GIVEN DATA Start Marker

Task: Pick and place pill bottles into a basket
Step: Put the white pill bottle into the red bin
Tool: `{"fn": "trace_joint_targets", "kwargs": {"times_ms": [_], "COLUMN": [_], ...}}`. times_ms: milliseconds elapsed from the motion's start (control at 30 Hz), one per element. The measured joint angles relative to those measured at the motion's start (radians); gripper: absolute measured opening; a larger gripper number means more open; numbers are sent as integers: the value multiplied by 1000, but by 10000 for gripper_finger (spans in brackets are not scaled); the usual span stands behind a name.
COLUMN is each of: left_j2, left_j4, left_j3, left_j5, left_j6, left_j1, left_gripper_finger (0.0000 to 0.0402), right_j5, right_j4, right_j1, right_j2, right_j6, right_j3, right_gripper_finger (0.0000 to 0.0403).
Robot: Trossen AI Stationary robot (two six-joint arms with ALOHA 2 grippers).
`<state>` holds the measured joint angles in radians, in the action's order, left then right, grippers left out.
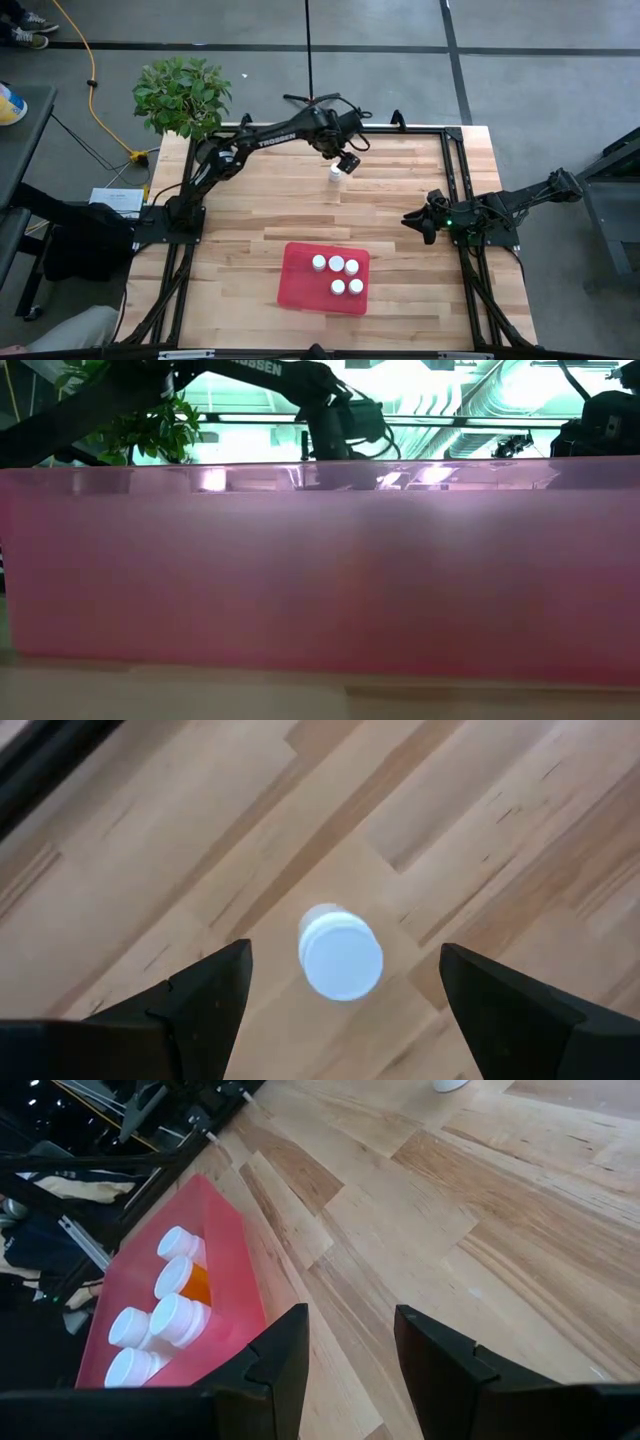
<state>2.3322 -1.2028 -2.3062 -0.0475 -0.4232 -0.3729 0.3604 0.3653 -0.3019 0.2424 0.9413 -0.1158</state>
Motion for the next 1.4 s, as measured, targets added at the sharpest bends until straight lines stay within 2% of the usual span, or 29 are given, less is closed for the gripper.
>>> {"fn": "trace_joint_targets", "kwargs": {"times_ms": [800,1133,1400], "left_j2": [23,23,23], "left_j4": [-10,26,54], "left_j3": [-1,75,78], "left_j5": [4,12,12], "left_j6": [0,-3,-2], "left_j1": [7,7,7], "left_gripper_finger": [356,356,356], "right_j5": [0,-1,-1], "right_j4": [0,0,0], "right_j1": [0,0,0], "right_j2": [0,0,0], "right_j6": [0,1,1], "right_j3": [0,0,0], "right_gripper_finger": [140,140,140]}}
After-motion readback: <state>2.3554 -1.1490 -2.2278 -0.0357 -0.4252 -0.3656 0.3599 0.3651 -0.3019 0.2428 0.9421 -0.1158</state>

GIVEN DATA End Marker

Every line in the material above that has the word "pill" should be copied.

FINAL ANSWER:
Task: Pick and place pill bottles into a basket
Step: Put the white pill bottle into the red bin

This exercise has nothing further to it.